==== Record set ====

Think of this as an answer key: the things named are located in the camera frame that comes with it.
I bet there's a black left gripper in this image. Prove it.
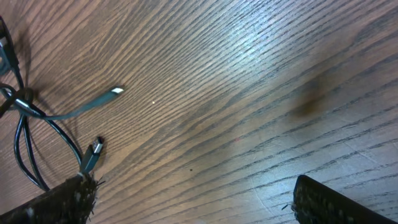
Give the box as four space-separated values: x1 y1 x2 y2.
1 17 19 75

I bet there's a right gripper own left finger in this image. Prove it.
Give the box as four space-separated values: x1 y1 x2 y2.
1 172 98 224

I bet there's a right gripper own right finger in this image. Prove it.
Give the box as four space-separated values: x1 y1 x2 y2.
292 175 397 224

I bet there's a black USB-A cable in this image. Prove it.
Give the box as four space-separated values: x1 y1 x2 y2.
0 79 105 192

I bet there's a black thin micro-USB cable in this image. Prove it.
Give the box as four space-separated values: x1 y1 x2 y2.
0 86 125 122

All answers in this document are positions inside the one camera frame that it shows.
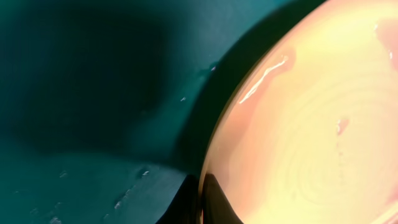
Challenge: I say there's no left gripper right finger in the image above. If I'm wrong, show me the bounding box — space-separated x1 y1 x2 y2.
201 174 243 224

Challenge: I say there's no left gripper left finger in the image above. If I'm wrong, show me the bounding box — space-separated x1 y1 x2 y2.
156 175 199 224

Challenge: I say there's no yellow plate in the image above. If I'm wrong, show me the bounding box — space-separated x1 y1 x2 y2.
202 0 397 223

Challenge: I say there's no teal plastic tray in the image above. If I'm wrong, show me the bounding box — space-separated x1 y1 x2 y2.
1 0 320 223

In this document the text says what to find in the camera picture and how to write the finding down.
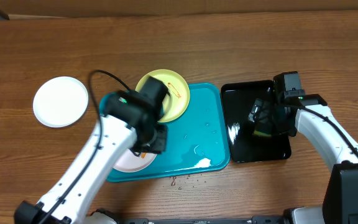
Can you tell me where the green yellow scrub sponge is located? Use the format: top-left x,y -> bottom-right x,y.
253,123 -> 272,138

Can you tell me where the pink plate with sauce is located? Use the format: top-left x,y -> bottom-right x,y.
113,149 -> 157,173

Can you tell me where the white plate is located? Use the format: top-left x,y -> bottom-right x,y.
32,77 -> 89,128

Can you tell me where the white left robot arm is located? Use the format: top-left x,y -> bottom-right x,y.
14,77 -> 168,223

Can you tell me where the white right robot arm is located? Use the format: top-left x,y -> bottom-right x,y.
273,72 -> 358,223

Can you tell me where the black water tray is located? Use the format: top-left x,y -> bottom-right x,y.
221,80 -> 291,163

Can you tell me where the teal plastic tray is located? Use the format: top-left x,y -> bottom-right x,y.
107,83 -> 230,183

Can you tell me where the yellow-green plate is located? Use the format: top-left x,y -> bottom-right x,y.
135,69 -> 190,123

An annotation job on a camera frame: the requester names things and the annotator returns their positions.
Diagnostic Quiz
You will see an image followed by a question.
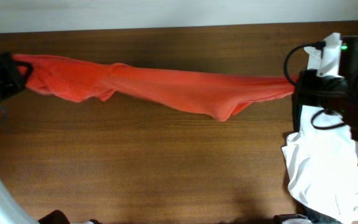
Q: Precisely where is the white printed t-shirt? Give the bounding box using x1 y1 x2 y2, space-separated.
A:
282 44 358 223

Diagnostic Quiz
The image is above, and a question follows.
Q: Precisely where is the red orange soccer t-shirt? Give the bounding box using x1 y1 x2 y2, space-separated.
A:
13 54 295 121

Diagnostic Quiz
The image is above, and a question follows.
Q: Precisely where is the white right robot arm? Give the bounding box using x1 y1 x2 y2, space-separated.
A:
283 33 358 157

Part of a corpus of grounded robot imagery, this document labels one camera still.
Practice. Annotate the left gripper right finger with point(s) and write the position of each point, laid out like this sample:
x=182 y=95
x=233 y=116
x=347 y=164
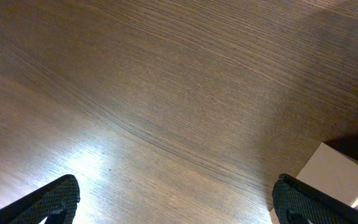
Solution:
x=296 y=202

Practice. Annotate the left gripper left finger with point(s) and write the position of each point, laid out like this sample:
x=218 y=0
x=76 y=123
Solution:
x=55 y=202

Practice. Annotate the cardboard box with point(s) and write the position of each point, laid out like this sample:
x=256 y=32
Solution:
x=332 y=173

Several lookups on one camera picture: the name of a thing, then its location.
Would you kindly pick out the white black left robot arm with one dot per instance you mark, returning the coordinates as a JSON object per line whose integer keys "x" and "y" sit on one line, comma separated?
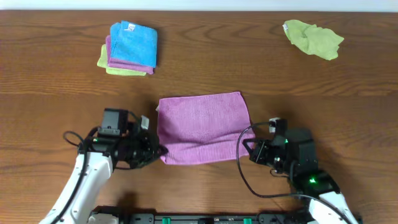
{"x": 75, "y": 204}

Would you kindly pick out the crumpled green cloth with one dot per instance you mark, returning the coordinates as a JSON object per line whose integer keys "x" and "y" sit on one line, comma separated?
{"x": 313, "y": 40}

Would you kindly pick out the light green folded cloth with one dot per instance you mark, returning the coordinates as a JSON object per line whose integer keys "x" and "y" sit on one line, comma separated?
{"x": 103, "y": 63}

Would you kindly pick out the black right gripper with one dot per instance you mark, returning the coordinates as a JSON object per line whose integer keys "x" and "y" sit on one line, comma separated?
{"x": 257, "y": 155}

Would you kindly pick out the purple folded cloth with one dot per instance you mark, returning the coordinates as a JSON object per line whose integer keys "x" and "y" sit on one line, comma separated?
{"x": 120, "y": 64}

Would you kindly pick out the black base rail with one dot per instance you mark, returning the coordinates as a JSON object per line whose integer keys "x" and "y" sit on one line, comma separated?
{"x": 147, "y": 218}

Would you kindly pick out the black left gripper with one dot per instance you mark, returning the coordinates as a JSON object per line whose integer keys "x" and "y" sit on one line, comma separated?
{"x": 148, "y": 149}

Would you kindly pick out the purple microfiber cloth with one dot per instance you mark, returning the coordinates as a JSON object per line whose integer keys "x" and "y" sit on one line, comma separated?
{"x": 201, "y": 129}

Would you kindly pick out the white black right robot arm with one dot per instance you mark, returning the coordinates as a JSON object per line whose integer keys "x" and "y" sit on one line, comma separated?
{"x": 324, "y": 202}

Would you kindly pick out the blue folded cloth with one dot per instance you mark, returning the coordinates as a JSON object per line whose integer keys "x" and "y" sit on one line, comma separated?
{"x": 134, "y": 43}

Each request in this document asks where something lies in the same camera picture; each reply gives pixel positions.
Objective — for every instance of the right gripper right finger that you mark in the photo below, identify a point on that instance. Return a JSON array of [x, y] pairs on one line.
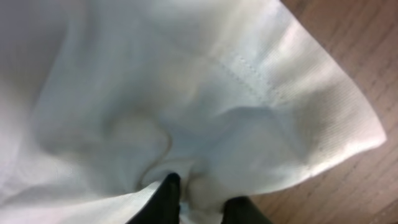
[[241, 210]]

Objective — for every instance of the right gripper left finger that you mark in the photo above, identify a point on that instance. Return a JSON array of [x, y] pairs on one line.
[[164, 206]]

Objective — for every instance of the white t-shirt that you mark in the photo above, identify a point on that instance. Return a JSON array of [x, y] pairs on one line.
[[100, 100]]

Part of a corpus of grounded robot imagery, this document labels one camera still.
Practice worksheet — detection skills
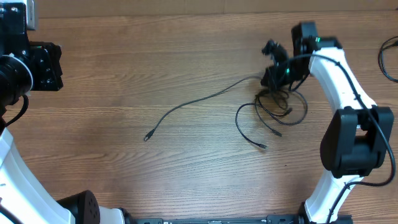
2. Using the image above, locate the long black usb cable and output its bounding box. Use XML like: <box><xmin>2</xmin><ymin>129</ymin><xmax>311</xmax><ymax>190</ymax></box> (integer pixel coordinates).
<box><xmin>143</xmin><ymin>75</ymin><xmax>265</xmax><ymax>142</ymax></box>

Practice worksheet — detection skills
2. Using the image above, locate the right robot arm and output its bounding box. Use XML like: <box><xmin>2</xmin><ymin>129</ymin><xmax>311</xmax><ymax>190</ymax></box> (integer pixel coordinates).
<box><xmin>261</xmin><ymin>22</ymin><xmax>396</xmax><ymax>223</ymax></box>

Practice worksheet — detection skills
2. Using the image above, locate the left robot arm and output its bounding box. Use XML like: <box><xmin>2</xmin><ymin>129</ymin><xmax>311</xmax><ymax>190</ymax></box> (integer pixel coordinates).
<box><xmin>1</xmin><ymin>1</ymin><xmax>135</xmax><ymax>224</ymax></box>

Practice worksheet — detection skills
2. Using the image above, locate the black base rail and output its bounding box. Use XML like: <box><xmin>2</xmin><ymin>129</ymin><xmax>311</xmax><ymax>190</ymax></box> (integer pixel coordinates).
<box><xmin>124</xmin><ymin>213</ymin><xmax>354</xmax><ymax>224</ymax></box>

====

Take every line above where "picture" appears and copy it.

» Exercise answer
In this document the text says what to find in the camera picture and how to write the finding down.
Several lookups on one camera picture: the name of a thing, then its location.
Each request in this document asks where something lies in the same camera picture; each reply gives pixel positions.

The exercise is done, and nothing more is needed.